Task to carry out:
Scan the material and copy every line in which "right" appears.

Collected material:
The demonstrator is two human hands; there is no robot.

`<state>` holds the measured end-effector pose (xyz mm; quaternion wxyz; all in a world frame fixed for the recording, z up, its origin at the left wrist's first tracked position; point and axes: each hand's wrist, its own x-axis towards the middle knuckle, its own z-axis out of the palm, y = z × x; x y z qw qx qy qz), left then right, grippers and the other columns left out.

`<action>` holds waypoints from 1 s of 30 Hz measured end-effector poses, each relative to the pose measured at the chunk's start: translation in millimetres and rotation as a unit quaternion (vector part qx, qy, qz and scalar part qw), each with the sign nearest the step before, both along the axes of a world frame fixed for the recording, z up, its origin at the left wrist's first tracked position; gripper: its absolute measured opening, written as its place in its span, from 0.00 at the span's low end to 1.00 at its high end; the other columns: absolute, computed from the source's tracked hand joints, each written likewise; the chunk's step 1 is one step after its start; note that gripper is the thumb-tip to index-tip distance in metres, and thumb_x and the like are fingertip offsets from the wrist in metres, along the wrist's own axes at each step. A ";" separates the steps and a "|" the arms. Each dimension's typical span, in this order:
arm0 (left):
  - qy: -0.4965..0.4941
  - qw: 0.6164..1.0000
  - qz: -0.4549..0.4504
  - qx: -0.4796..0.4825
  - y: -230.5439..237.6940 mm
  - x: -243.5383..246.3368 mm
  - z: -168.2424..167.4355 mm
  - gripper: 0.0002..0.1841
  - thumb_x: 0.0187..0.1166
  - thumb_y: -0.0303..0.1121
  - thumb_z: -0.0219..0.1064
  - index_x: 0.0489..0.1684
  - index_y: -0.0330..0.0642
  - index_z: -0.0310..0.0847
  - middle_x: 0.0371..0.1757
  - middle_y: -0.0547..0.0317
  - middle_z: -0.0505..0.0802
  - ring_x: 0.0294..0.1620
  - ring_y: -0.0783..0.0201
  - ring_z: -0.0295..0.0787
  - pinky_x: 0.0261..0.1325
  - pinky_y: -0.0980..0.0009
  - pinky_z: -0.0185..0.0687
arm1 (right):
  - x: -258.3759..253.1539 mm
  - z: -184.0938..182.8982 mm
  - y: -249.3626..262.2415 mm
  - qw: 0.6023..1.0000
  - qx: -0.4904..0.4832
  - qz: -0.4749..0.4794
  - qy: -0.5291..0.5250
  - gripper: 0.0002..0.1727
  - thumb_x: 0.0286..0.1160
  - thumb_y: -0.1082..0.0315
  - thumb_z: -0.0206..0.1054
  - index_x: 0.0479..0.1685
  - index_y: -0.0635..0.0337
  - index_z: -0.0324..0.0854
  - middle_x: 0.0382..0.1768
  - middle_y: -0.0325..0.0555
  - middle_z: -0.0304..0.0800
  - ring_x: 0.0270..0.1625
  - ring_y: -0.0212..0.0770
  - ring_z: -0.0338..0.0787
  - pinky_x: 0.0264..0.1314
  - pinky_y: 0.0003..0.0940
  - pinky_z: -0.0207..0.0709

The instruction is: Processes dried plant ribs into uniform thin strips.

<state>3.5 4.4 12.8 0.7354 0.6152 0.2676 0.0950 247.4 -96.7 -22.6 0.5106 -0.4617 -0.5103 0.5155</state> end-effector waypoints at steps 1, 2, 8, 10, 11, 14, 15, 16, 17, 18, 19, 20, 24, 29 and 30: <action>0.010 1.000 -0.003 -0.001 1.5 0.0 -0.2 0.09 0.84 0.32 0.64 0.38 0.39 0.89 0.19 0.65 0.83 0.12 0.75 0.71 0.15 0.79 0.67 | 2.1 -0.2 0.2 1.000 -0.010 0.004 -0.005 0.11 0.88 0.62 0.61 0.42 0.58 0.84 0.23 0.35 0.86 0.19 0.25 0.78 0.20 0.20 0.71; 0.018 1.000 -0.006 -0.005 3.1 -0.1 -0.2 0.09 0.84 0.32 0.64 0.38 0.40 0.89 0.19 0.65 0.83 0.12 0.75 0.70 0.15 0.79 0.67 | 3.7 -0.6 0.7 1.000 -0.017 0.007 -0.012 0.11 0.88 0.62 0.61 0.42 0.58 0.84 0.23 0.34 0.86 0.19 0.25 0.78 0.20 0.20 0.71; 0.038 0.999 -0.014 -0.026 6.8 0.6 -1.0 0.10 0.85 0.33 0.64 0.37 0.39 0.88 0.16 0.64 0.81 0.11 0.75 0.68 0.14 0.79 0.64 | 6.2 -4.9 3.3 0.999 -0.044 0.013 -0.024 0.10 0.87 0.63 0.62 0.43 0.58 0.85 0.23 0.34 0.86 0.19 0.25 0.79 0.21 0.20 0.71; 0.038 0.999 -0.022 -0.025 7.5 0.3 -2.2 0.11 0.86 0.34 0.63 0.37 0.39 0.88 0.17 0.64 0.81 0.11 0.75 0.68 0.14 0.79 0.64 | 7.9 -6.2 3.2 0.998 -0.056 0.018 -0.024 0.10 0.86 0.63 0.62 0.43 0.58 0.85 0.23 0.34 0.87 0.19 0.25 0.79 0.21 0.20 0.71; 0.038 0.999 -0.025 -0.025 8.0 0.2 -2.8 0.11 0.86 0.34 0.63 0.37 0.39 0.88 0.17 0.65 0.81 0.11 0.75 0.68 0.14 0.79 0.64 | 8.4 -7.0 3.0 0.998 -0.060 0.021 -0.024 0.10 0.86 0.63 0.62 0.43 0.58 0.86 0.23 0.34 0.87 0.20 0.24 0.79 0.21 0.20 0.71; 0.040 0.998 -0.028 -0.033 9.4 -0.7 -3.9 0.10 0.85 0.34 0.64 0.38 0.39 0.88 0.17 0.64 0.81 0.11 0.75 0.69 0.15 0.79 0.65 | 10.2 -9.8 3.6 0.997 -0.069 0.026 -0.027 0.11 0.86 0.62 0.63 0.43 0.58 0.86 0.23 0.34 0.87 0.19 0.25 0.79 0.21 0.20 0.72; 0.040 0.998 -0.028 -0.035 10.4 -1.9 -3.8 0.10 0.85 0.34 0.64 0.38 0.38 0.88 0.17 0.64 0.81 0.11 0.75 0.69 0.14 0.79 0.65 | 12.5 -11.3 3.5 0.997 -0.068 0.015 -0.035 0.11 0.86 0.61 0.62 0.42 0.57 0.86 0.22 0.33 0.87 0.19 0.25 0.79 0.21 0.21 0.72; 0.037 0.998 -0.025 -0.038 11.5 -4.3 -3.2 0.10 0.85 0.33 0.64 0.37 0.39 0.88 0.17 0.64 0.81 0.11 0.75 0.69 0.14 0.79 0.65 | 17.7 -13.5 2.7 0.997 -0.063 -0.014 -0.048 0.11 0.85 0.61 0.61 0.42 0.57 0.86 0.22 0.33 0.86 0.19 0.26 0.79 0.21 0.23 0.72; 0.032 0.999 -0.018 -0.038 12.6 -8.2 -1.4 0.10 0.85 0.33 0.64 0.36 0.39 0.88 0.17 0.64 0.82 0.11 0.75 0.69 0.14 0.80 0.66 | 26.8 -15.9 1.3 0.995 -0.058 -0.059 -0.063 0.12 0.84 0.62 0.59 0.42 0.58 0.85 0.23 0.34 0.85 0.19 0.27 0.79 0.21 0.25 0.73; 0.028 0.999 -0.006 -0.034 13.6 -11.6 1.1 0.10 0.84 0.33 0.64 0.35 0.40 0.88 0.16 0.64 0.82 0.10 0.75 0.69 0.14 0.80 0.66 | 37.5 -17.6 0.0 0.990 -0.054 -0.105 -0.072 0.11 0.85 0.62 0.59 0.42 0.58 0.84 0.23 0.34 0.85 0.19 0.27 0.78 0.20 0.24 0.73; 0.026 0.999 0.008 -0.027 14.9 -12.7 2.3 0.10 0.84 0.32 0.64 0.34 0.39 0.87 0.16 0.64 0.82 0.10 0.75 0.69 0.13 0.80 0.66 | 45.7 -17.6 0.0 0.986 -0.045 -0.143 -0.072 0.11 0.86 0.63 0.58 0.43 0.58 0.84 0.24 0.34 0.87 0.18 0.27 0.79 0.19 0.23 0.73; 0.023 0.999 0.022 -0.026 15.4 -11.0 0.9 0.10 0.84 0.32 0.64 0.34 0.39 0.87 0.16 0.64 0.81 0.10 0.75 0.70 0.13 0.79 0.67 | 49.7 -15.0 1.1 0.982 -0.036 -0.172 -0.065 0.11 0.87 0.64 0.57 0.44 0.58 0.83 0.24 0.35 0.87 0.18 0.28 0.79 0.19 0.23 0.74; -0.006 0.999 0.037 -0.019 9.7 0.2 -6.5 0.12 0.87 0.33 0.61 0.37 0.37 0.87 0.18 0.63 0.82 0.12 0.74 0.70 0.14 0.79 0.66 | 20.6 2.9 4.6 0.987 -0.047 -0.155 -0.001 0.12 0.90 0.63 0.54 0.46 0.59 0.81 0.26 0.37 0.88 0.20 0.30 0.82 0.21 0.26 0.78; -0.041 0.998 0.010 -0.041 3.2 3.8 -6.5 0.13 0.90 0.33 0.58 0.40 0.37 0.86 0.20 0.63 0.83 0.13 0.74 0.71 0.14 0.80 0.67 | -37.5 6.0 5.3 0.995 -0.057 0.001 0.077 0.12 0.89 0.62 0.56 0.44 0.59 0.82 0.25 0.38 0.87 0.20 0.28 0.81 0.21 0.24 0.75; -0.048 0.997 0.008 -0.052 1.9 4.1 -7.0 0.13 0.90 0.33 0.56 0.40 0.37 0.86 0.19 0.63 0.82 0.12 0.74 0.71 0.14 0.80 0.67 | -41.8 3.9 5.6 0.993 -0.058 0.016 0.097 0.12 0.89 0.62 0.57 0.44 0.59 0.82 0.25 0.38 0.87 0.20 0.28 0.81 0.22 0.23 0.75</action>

Result of this task:
`<state>` holds the measured end-effector pose (xyz mm; quaternion wxyz; all in a world frame fixed for the recording, z up, its origin at the left wrist's first tracked position; point and axes: each hand's wrist, its own x-axis towards the middle knuckle, its own z-axis out of the palm, y = z × x; x y z qw qx qy qz), left then right, grippers and the other columns left out.
arm1 (right):

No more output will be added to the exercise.